NEW YORK — CBS News is dusting off one of the most storied brands in its history: the documentary series "CBS Reports."
It will use the format for several stories on how the economic meltdown is affecting children.
The network will report extensively on the topic for a week in May on its morning and evening newscasts, on "Face the Nation" and on its Web site. The effort was signaled on Wednesday when "The Early Show" covered the exit from New York of medical vans outfitted by the Children's Health Fund and bound for Detroit.
"We haven't done a real division-wide initiative for a while and it was time to do it," Sean McManus, CBS News president, said.
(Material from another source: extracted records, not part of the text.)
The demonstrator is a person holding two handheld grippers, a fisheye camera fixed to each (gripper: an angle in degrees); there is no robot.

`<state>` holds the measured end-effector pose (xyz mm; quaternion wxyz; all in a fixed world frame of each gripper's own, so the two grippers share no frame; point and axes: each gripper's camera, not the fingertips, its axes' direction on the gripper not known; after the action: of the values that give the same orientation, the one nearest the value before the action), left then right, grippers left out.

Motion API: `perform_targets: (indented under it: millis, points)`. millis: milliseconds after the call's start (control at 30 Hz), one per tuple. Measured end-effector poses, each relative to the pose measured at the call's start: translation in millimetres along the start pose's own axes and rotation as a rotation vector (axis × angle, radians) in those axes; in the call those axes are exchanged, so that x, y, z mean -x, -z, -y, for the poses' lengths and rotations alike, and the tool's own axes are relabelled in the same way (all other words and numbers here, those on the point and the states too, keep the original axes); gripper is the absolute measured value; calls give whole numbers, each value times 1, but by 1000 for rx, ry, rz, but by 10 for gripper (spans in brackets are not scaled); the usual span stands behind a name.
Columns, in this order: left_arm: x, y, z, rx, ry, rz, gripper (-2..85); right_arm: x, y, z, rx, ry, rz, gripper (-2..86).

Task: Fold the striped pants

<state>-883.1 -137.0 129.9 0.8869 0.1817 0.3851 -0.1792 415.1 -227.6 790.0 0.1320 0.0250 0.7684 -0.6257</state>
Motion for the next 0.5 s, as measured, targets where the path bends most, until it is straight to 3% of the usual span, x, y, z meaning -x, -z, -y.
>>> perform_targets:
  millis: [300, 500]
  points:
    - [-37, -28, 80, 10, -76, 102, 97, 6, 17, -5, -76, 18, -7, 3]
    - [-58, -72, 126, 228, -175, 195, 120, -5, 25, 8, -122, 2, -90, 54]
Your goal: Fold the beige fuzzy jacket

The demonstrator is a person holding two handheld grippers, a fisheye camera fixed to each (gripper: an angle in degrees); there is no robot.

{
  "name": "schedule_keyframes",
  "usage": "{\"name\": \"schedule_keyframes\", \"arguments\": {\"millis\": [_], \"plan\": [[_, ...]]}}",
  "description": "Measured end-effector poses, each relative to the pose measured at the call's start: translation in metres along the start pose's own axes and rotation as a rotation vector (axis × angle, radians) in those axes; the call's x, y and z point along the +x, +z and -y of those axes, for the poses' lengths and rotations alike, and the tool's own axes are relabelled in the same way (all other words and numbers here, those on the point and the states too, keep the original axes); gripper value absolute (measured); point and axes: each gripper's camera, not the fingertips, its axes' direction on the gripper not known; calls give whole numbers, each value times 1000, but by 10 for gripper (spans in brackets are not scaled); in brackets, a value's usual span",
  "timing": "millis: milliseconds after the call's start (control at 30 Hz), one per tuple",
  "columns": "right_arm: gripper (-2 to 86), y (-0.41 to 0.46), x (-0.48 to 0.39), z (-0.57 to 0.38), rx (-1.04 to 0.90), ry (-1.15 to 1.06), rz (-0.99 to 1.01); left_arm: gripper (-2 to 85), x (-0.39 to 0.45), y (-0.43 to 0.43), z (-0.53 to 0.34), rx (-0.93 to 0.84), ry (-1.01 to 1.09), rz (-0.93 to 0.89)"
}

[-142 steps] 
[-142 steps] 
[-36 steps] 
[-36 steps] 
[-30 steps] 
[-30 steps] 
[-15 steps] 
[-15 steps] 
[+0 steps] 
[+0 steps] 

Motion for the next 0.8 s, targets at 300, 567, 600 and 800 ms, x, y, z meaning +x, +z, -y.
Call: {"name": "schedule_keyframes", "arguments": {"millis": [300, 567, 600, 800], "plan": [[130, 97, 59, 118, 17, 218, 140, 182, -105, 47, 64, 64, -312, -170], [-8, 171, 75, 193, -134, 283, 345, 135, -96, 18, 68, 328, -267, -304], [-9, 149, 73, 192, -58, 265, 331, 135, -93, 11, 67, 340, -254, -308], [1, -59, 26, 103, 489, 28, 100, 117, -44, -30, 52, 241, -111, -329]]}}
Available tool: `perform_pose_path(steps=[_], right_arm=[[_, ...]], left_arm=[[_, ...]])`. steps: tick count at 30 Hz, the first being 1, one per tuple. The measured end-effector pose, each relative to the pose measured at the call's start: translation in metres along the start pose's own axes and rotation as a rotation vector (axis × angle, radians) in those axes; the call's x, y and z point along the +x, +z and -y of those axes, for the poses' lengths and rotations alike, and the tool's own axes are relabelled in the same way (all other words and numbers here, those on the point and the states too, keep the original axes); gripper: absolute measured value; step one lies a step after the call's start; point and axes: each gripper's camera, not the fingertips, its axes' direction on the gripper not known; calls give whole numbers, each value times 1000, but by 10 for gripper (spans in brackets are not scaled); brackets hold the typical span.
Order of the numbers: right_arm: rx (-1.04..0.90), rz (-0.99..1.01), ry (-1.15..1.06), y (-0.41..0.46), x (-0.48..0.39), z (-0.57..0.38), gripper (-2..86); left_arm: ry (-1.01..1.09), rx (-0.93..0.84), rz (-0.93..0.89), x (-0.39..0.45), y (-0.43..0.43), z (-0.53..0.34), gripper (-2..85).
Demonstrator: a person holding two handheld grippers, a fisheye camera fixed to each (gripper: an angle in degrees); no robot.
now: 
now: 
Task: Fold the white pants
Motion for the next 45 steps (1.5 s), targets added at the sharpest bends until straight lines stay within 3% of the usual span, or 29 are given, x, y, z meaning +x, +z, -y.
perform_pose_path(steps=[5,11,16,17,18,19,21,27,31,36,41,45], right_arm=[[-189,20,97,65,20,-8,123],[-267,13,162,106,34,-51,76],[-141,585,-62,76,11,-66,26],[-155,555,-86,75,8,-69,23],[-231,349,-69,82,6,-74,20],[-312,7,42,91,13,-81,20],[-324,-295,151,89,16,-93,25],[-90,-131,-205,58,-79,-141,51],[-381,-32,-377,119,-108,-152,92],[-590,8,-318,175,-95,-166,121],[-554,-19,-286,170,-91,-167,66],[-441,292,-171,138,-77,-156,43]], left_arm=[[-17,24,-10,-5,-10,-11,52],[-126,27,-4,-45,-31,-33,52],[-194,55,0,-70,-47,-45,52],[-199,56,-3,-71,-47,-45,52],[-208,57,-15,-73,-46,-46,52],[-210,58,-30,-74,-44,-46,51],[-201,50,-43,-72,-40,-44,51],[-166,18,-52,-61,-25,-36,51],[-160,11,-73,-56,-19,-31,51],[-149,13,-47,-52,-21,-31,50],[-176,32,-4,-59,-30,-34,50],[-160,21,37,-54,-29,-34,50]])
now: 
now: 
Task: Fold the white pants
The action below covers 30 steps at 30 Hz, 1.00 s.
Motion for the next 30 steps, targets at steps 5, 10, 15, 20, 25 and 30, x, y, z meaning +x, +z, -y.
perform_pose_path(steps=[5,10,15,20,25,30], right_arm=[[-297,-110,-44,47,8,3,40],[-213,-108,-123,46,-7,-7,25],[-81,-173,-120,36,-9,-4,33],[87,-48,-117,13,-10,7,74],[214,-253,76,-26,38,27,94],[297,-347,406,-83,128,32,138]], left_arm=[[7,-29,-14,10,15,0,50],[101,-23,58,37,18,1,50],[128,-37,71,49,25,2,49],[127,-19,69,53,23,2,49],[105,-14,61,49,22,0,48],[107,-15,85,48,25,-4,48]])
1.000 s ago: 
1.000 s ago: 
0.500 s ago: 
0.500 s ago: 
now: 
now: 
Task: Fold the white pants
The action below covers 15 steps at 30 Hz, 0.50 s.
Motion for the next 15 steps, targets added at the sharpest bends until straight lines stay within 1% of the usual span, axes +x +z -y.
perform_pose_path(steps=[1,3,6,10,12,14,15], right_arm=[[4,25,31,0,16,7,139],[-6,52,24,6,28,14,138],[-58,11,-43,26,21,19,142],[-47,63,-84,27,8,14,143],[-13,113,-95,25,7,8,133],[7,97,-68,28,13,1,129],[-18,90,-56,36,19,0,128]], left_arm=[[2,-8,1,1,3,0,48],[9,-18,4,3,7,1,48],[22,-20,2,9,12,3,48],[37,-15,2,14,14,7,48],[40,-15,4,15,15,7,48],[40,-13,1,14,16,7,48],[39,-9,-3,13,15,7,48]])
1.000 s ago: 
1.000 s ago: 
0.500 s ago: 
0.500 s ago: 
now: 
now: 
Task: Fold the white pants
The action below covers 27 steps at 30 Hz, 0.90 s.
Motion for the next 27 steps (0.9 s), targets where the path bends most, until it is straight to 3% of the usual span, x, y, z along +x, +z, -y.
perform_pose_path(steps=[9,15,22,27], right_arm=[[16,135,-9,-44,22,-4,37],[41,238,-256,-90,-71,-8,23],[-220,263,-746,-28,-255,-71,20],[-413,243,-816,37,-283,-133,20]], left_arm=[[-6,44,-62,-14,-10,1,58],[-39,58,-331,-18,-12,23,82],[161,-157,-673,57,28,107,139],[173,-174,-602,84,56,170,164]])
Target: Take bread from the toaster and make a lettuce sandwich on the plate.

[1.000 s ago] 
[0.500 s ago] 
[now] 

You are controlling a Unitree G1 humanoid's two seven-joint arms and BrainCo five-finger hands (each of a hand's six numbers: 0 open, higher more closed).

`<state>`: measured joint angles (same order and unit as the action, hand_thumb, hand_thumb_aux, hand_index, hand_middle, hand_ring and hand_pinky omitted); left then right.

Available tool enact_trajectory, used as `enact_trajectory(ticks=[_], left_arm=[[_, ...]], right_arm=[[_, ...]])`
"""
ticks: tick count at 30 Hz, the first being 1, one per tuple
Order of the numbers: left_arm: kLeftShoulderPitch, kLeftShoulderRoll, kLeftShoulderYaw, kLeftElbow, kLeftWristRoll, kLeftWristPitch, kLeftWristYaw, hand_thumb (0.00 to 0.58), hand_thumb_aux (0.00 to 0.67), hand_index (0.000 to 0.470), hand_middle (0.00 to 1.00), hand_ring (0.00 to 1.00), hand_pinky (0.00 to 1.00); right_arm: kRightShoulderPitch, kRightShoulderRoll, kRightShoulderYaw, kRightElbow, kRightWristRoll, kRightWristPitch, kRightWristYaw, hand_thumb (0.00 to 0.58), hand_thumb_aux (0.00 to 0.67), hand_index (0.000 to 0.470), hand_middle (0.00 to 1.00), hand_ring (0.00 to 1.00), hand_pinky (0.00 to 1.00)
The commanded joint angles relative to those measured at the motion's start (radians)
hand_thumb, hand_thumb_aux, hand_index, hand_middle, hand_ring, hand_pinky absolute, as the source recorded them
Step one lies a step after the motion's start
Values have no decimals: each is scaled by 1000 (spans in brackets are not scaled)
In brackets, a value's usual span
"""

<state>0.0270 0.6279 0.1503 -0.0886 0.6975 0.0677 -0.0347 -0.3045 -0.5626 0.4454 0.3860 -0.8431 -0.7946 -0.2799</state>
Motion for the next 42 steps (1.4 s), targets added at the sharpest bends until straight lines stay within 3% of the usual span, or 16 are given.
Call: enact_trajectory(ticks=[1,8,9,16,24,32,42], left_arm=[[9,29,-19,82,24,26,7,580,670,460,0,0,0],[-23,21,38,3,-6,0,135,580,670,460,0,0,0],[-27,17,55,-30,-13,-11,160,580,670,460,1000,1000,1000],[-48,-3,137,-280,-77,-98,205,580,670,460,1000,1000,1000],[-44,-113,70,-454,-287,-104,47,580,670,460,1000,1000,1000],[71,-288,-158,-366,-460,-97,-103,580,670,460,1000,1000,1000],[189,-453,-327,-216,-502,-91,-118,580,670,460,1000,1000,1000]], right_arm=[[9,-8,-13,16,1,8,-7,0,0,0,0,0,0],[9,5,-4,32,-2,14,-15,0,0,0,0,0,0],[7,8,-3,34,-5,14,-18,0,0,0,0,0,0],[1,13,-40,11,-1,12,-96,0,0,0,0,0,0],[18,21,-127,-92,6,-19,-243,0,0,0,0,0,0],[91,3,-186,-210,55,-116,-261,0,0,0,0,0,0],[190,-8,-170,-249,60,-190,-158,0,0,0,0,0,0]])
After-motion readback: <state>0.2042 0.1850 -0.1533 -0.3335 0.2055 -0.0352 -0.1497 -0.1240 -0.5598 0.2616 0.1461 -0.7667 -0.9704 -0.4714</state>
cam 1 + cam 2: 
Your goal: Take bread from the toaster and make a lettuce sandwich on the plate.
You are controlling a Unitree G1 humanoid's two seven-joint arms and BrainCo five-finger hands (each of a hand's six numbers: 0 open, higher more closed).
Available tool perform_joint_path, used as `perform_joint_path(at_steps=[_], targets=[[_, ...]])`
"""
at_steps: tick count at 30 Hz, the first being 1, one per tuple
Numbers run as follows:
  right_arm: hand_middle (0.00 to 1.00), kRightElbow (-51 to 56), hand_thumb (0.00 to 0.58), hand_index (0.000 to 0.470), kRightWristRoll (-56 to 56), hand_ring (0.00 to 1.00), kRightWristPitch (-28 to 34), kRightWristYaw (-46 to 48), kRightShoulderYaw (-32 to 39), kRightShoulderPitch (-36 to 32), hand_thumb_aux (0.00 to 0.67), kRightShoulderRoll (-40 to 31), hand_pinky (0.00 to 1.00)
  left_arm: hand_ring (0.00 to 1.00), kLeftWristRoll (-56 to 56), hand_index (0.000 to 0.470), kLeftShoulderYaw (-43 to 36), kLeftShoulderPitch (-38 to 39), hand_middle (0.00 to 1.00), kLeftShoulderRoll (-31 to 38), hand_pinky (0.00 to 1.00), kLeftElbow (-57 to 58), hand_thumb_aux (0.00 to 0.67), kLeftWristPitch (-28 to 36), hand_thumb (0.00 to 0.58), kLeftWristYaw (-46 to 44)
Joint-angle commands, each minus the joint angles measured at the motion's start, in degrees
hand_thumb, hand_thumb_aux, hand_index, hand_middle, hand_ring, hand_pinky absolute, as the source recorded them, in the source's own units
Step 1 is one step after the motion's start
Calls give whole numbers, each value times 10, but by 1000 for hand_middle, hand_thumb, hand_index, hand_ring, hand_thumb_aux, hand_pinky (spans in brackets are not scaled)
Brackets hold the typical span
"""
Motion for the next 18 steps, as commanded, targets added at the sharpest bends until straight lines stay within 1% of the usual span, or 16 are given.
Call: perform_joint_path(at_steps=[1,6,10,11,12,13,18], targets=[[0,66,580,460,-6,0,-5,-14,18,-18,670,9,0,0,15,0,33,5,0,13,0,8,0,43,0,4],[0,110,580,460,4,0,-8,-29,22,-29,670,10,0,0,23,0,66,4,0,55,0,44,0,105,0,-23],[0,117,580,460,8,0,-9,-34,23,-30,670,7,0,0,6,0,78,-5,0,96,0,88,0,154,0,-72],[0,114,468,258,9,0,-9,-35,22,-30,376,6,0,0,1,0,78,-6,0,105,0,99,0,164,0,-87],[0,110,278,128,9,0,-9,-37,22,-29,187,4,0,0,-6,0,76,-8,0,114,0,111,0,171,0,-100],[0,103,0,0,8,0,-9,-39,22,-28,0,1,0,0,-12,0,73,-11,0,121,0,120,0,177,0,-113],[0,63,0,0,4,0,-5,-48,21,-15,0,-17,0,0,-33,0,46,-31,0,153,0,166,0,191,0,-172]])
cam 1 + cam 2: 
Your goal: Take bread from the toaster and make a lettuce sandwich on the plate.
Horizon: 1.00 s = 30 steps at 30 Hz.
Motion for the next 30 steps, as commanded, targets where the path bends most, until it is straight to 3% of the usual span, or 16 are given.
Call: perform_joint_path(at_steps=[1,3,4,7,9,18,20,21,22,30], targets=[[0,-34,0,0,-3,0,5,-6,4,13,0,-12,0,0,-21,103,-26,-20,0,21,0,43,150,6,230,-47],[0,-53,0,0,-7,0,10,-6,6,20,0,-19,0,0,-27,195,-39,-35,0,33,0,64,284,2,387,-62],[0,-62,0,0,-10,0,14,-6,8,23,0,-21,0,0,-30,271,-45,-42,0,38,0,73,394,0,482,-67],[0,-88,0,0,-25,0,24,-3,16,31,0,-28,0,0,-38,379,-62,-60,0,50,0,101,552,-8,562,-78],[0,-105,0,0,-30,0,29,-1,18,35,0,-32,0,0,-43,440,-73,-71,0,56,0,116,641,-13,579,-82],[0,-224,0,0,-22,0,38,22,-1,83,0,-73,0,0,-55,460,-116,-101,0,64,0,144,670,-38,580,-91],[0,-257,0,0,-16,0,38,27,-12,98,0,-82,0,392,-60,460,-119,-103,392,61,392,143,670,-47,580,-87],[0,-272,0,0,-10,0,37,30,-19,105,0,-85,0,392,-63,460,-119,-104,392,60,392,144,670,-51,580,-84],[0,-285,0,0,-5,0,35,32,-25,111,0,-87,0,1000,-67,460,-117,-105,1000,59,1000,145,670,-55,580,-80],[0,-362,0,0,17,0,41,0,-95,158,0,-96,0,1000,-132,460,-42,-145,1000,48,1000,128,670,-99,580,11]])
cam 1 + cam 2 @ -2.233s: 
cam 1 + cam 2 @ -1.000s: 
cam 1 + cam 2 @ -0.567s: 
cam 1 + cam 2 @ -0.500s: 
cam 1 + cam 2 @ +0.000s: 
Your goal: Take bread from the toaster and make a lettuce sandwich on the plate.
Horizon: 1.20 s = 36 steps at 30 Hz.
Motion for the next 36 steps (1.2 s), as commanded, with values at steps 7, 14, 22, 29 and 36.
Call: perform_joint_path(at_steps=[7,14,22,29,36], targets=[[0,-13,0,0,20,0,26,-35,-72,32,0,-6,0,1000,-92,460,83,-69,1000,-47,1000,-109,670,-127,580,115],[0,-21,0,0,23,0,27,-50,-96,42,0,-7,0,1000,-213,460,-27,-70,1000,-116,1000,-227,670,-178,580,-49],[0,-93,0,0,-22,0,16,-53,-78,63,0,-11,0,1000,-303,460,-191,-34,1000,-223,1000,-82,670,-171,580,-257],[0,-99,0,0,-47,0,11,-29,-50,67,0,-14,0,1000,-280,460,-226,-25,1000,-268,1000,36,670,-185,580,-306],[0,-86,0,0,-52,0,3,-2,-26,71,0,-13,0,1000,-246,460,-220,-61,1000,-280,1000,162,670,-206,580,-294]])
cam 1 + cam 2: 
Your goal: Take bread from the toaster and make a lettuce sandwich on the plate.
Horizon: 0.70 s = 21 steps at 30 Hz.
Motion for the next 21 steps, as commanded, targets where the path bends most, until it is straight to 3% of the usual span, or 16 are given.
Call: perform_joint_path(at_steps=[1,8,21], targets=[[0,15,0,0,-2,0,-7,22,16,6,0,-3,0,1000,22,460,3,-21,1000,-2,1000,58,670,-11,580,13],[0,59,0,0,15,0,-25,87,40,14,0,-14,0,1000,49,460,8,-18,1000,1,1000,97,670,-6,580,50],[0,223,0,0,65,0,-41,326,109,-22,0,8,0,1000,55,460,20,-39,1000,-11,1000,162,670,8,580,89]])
So far, what's missing is what "CBS Reports" actually was: a prime-time documentary. McManus said he didn't think there was enough room in CBS' schedule during a May "sweeps" month to reinstate the program but he hasn't ruled out asking his bosses for time.
As the first issue examined under the old brand, children of the recession has been a highly covered economy topic, McManus said. The importance of the issue was made clear to him last week when he met with the co-founder of the Children's Health Fund.
"It occurred to me it was the one area that hasn't been given a lot of attention and, in the long run, it may be the longest-lasting effect of the recession," he said.
This Saturday's "CBS Evening News" will be broadcast from Detroit after the medical vans arrive, he said. Other CBS platforms are getting to work on their own stories, although it's not clear whether "60 Minutes" will be involved in coverage about children of the recession.
CBS' rivals have similarly tried to focus intensely on one story. For example, ABC News devoted a week each spring for a couple of years to extensive reporting in Iraq about what the war has meant to that country's citizens. NBC News has played a part in its parent General Electric's companywide emphasis on going green.
"CBS Reports" aired as a regular prime-time documentary from 1959 until 1971, with Edward R. Murrow's "Harvest of Shame" report about migrant workers one of its most remembered editions. After it ended as a regular series, "CBS Reports" lived into the 1990s with periodic documentaries.
Traditional documentaries have all but disappeared from prime-time television, as they're not considered competitive in the ratings with entertainment programming. Except for "60 Minutes," most prime-time news programming tends to be true crime yarns or sociology experiments.